After the Cybernetic Totalism talk, the Emergent Epistemology Salon wanted to hunt around for something brilliantly new in the ballpark of "general reasoning" that could actually be implemented. To that end we looped back to something we talked about back in May of 2007 and met again on on Jan 13, 2008 to talk about...
Manifesto for an Evolutionary Economics of Intelligence
Eric B. Baum, 1998
PARTIAL ABSTRACT: We address the problem of reinforcement learning in ultra-complex environments. Such environments will require a modular approach. The modules must solve subproblems, and must collaborate on solution of the overall problem. However a collection of rational agents will only collaborate if appropriate structure is imposed. We give a result, analogous to the First Theorem of Welfare Economics, that shows how to impose such structure. That is, we describe how to use economic principles to assign credit and ensure that a collection of rational (but possibly computationally limited) agents will collaborate on reinforcement learning. Conversely, we survey catastrophic failure modes that can be expected in distributed learning systems, and empirically have occurred in biological evolution, real economics, and artificial intelligence programs, when such structure was not enforced.
We conjecture that simulated economies can evolve to reinforcement learn in complex environments in feasible time scales, starting from a collection of agents which have little knowledge and hence are *not* rational. We support this with two implementations of learning models based on these principles.
Compared to the previous discussion on this paper, we were more focused on the algorithm itself instead of on the broader claims about the relevance of economics to artificial intelligence. We were also more focused on a general theme the group has been following - the ways that biases in an optimizing process are (or are not) suited to the particularities of of given learning problem.
We covered some of the same ideas related to the oddness that a given code fragment within the system needed both domain knowledge and "business sense" in order to survive. Brilliant insights that are foolishly sold for less than their CPU costs might be deleted and at the same time, the potential for "market charlatanism" might introduce hiccups in the general system's ability to learn. By analogy to the real world, is it easier to invent an economically viable fusion technology or to defraud investors with a business that falsely claims to have an angle on such technology?

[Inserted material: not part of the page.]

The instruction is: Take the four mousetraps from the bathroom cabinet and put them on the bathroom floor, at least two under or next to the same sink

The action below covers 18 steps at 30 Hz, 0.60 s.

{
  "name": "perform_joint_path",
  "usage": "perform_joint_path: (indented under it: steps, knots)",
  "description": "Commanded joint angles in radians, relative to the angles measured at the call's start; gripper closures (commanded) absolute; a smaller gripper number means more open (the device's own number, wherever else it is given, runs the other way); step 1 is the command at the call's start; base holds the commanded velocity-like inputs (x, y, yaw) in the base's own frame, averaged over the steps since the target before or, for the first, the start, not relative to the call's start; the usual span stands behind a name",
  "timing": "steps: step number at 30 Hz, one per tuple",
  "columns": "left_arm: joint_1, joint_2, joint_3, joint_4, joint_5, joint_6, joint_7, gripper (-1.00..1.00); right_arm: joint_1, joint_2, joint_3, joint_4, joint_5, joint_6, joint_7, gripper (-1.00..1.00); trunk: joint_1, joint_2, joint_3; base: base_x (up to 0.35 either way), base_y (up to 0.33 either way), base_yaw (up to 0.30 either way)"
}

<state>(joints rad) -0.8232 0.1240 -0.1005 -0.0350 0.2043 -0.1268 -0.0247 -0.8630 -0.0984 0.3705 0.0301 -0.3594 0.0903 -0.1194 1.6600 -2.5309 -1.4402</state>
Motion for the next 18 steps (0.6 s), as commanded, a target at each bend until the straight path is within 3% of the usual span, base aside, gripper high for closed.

We also talked about the reasons real economies are so useful - they aggregate information from many contexts and agents into a single data point (price) that can be broadcast to all contexts to help agents in those contexts solve their local problems more effectively. It's not entirely clear how well the analogy from real economies maps into the idea of a general learning algorithm. You already have a bunch of agents in the real world. And there's already all kinds of structure (physical distance and varied resources and so on) in the world. The scope of the agents is already restricted to what they have at hand and the expensive problem that economics solves is "getting enough of the right information to all the dispersed agents". In a computer, with *random access* memory, the hard part is discovering and supporting structure in giant masses of data the first place. It seemed that economic inspiration might be a virtue in the physical world due the necessities imposed by the physical world. Perhaps something more cleanly mathematical would be better inside a computer?
Finally, there was discussion around efforts to re-implement the systems described in the paper and how different re-implementation choices might improve or hurt the performance.